For non-Orthodox sects/religions, things are easier: Settle your dilemmas in favor of justice to the best of your ability because justice is inherently a primary religious value.
What’s the best way to deal with religion from the outside? Telling people they shouldn’t have a religion is both pretty much guaranteed to be ineffective and ultimately smacks of advocating the threatening of a fundamental freedom of belief. Also, it depends on what you want to accomplish. Does religion in the case you’re worried about just offend you by existing or is there a prohibition in religion that you feel restricts people’s lives unjustly - assuming that they agree with you and feel restricted? They don’t have to, that’s their call.
My suggestion is to address issues through dilemmas, dilemmas which the religious often don’t notice.
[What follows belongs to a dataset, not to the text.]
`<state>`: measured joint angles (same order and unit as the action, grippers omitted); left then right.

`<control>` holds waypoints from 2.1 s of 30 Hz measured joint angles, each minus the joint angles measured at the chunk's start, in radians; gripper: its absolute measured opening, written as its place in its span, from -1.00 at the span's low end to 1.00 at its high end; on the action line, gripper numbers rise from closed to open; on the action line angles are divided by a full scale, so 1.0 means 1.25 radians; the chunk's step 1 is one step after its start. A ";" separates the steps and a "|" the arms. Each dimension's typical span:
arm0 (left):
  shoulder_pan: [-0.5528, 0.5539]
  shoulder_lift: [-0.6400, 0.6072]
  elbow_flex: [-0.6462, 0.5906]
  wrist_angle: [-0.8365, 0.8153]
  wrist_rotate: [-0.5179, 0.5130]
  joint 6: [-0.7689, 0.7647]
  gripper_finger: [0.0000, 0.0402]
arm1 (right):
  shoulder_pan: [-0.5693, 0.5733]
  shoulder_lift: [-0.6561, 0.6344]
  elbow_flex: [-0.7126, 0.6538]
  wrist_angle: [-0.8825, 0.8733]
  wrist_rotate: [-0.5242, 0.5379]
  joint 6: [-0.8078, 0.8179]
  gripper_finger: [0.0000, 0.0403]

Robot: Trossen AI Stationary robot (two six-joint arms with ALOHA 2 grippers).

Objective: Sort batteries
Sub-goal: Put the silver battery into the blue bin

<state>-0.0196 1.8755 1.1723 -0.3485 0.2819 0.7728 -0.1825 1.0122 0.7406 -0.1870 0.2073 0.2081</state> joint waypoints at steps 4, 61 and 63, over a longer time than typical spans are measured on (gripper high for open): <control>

Religious people have serious problems viewing their religions as unjust because that says that their god isn’t perfect. In ancient paganism that was no big deal because moral perfection wasn’t expected of gods but modern Western religions tend to view that issue very differently, particularly in orthodoxy. It also helps to point out when a stand is obviously more based on personal feelings, tradition, and perhaps convenience than actual scripture. For example, even in strict orthodoxy, restrictions on the roles of women are way more indicated by tradition than by law. Or, to choose an example from my own religion, Israeli Orthodox figures are leading their government to crack down on accepting political refugees while the Torah, the central document in Judaism, talks about treatment of strangers more times than any other topic.